If I had a line similar to the kiddo in The Sixth Sense that I could whisper dramatically, it would be “I see details.” I have observed my son carefully for six years now, and I recognized that Tuesday’s discussion with his doctor could go in the direction it did. Recognizing a possibility, and processing the emotions that come with it and what it means for both my child and our family is another matter entirely. So for the good and the difficult, I have chosen to let the phrase of another speak for me this week, because truly I have felt my heart melt time and time again over the past few days.
A Note About Expanding Diagnosis Lists
As I write our family’s story each week, I am aware that in our society we sometimes seem to find more value in a disabled kiddo who rises above every challenge and every diagnosis- whose story more closely approaches the resemblance of what is deemed to be normal functioning.
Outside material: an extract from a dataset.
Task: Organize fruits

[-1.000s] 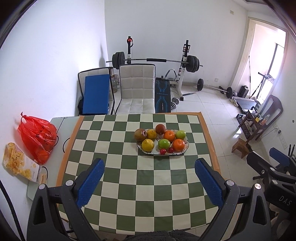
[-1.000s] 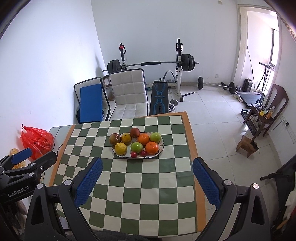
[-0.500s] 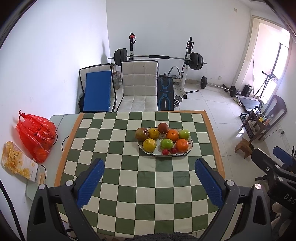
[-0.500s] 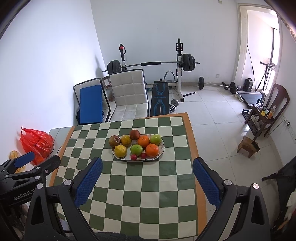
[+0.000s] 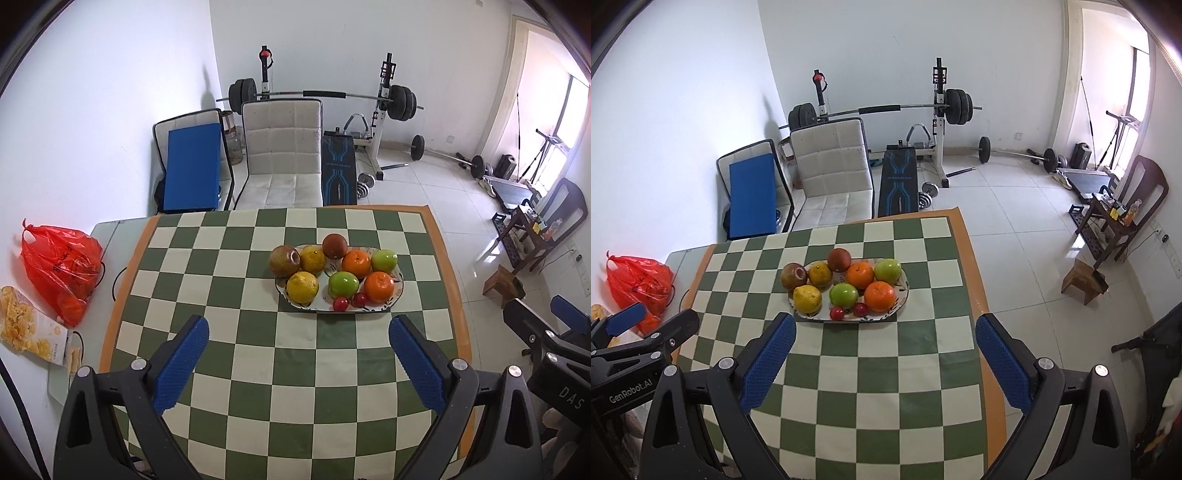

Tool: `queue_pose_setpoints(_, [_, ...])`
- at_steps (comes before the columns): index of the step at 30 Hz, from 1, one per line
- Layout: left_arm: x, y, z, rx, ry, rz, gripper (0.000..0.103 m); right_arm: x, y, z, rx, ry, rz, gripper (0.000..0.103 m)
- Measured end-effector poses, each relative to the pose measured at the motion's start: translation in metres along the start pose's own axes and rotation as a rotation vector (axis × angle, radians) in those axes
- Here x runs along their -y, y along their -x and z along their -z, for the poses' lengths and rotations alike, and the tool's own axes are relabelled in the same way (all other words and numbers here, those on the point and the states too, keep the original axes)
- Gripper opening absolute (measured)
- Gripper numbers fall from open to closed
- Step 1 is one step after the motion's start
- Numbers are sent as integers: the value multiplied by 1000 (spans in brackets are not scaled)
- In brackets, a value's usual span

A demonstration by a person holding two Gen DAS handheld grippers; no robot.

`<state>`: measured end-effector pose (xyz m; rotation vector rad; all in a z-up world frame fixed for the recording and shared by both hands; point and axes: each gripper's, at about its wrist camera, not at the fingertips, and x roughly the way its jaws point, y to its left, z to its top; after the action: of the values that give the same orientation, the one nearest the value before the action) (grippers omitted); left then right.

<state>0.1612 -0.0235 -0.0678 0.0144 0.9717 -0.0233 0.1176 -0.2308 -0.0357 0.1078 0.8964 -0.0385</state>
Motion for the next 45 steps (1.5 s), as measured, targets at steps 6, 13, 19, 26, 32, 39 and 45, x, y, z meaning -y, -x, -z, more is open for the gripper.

I will never claim to tell you that is the history I write. Although some people see little reason to hope for anything good with the list of conditions Tony’s got going on, our son’s future has not been finalized. There are so many ways it could end up, but however it does there is value in it nonetheless. Whether or not he wins or succeeds by anyone’s standards, I think families of kiddos with his types of struggles need the societal compassion that awareness and understanding for these challenges brings.
Our little man has some skills that offer glimpses of hope justified, but for me, he doesn’t need to approach normal to find value in his life. I am his mother. I have seen his unrestrained delight when he plays chase or tickles…the glow in his eyes, the flash of his dimples. I have felt his love on those rare occasions he clamps his arm around my sides and gives me a two second bear hug. Both of my children infuse my world with joy, and that is very valuable indeed.
Tony and Hannah are both such special kids! I know they have each melted my heart at different times. When I hear Hannah speak or see her writing, her sweet wisdom touches my heart. And Tony’s laugh or hug can make my day.
Thank you, my friend… <3 As their mama, of course, I can only agree!